**WHAT THIS TASK INVOLVES**
Your answer must hold only the lines below from the line containing "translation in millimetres" through the line containing "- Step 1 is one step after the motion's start", each reproduced exactly.

==== GIVEN RECORDS

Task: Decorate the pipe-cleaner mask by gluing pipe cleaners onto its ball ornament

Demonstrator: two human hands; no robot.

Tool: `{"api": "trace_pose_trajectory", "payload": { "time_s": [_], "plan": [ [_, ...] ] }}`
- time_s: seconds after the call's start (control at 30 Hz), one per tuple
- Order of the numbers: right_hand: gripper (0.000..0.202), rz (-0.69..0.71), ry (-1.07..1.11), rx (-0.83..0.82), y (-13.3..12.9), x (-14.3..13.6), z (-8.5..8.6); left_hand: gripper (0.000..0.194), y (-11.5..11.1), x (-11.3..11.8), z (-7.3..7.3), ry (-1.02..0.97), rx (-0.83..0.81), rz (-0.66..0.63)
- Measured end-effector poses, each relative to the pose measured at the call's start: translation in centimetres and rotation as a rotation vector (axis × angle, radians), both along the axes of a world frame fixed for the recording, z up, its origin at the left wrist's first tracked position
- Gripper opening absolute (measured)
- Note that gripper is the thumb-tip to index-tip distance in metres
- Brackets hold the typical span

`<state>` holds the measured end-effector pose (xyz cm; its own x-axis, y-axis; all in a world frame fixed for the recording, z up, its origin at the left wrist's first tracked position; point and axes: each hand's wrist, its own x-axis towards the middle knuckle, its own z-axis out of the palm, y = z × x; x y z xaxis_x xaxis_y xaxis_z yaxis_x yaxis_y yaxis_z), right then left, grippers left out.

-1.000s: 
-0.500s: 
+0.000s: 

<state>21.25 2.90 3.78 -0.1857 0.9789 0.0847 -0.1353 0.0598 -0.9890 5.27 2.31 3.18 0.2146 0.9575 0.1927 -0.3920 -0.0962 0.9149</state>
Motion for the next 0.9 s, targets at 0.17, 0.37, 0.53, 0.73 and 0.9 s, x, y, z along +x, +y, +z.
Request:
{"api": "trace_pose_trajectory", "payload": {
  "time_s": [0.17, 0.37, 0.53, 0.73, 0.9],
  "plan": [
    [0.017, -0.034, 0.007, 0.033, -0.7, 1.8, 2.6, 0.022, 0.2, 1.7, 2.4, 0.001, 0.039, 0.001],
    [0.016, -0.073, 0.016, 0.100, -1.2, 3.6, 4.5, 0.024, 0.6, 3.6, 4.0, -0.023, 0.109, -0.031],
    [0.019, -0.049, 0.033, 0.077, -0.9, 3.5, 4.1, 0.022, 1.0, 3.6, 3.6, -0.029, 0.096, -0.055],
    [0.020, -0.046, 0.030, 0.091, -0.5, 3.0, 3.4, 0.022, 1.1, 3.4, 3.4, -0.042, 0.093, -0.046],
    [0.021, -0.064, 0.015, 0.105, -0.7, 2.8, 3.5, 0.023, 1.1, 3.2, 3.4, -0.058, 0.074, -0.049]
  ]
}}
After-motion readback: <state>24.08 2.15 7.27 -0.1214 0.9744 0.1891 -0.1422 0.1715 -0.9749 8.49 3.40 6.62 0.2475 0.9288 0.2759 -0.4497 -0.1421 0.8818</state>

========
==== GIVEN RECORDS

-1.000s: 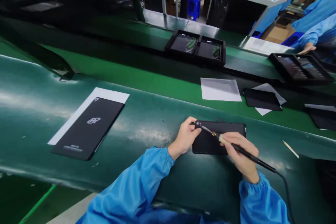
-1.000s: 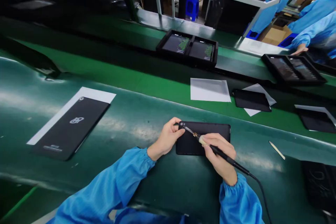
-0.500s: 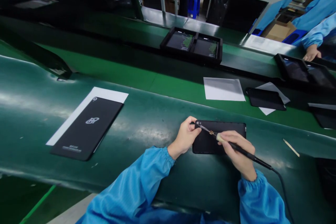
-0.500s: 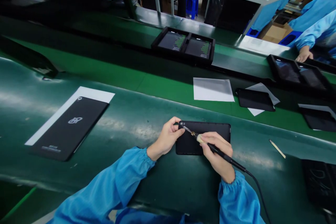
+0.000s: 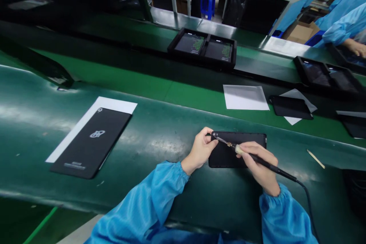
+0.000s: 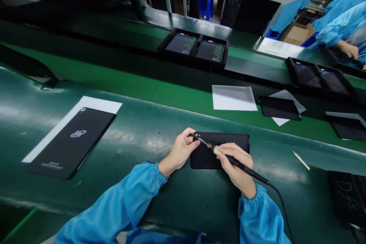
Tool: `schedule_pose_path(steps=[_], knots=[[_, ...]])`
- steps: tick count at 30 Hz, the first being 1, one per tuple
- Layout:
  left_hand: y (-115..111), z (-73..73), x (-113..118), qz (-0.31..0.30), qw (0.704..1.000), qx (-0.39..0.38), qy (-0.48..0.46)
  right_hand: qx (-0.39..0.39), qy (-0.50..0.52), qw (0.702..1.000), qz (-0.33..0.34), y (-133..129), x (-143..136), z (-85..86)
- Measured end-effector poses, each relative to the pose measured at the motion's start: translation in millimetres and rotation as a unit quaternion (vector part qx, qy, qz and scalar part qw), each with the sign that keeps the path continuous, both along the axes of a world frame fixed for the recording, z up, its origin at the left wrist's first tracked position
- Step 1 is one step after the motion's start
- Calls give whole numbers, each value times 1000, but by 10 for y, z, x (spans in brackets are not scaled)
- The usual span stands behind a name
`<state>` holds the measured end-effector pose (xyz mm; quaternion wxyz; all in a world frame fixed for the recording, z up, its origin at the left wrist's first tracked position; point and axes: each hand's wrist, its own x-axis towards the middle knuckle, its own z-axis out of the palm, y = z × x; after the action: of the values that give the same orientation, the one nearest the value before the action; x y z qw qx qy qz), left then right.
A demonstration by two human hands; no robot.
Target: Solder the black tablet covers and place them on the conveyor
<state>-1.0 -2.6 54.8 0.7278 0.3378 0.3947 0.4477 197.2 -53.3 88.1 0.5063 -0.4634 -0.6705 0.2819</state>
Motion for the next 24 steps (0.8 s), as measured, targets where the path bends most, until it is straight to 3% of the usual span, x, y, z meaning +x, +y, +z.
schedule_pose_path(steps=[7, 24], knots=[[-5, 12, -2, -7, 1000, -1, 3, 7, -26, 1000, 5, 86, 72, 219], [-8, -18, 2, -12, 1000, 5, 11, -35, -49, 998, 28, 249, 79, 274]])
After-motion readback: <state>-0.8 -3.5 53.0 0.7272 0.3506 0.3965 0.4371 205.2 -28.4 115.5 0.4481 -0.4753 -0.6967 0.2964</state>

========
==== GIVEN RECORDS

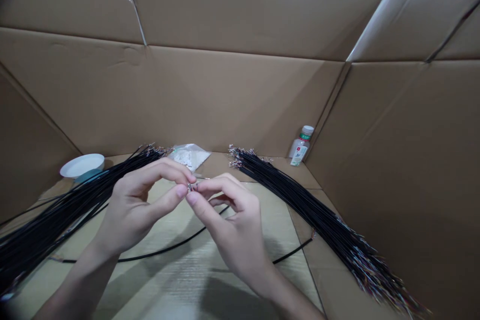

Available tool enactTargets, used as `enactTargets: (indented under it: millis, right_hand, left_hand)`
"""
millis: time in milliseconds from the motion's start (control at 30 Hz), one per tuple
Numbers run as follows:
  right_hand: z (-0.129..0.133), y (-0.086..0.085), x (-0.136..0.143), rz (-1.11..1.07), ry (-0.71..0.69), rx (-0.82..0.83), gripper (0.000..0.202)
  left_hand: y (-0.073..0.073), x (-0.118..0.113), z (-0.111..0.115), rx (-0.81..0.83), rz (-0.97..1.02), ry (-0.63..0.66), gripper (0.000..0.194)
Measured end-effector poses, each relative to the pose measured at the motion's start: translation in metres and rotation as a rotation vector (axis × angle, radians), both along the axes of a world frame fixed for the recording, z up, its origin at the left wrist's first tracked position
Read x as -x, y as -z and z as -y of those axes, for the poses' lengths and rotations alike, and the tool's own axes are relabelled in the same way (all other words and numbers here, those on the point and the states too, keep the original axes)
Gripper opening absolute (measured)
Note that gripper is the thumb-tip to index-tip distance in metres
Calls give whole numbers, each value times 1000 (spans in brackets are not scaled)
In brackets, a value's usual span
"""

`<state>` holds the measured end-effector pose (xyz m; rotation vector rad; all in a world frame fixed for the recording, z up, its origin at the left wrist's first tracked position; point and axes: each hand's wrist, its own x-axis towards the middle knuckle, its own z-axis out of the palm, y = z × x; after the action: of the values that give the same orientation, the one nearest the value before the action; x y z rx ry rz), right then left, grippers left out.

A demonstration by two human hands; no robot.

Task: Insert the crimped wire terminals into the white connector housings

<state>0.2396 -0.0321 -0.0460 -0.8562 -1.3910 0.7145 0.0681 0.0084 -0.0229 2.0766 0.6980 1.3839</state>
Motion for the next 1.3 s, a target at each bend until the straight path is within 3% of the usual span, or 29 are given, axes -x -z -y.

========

**EXPECTED ANSWER**
- Measured end-effector poses, each relative to the pose measured at the motion's start: translation in millimetres and rotation as a unit quaternion (vector part qx, qy, qz and scalar part qw), each with the sign that keeps the path continuous, both along the axes of a world frame fixed for the recording, z up, its origin at the left wrist's first tracked position
- Step 1 is one step after the motion's start

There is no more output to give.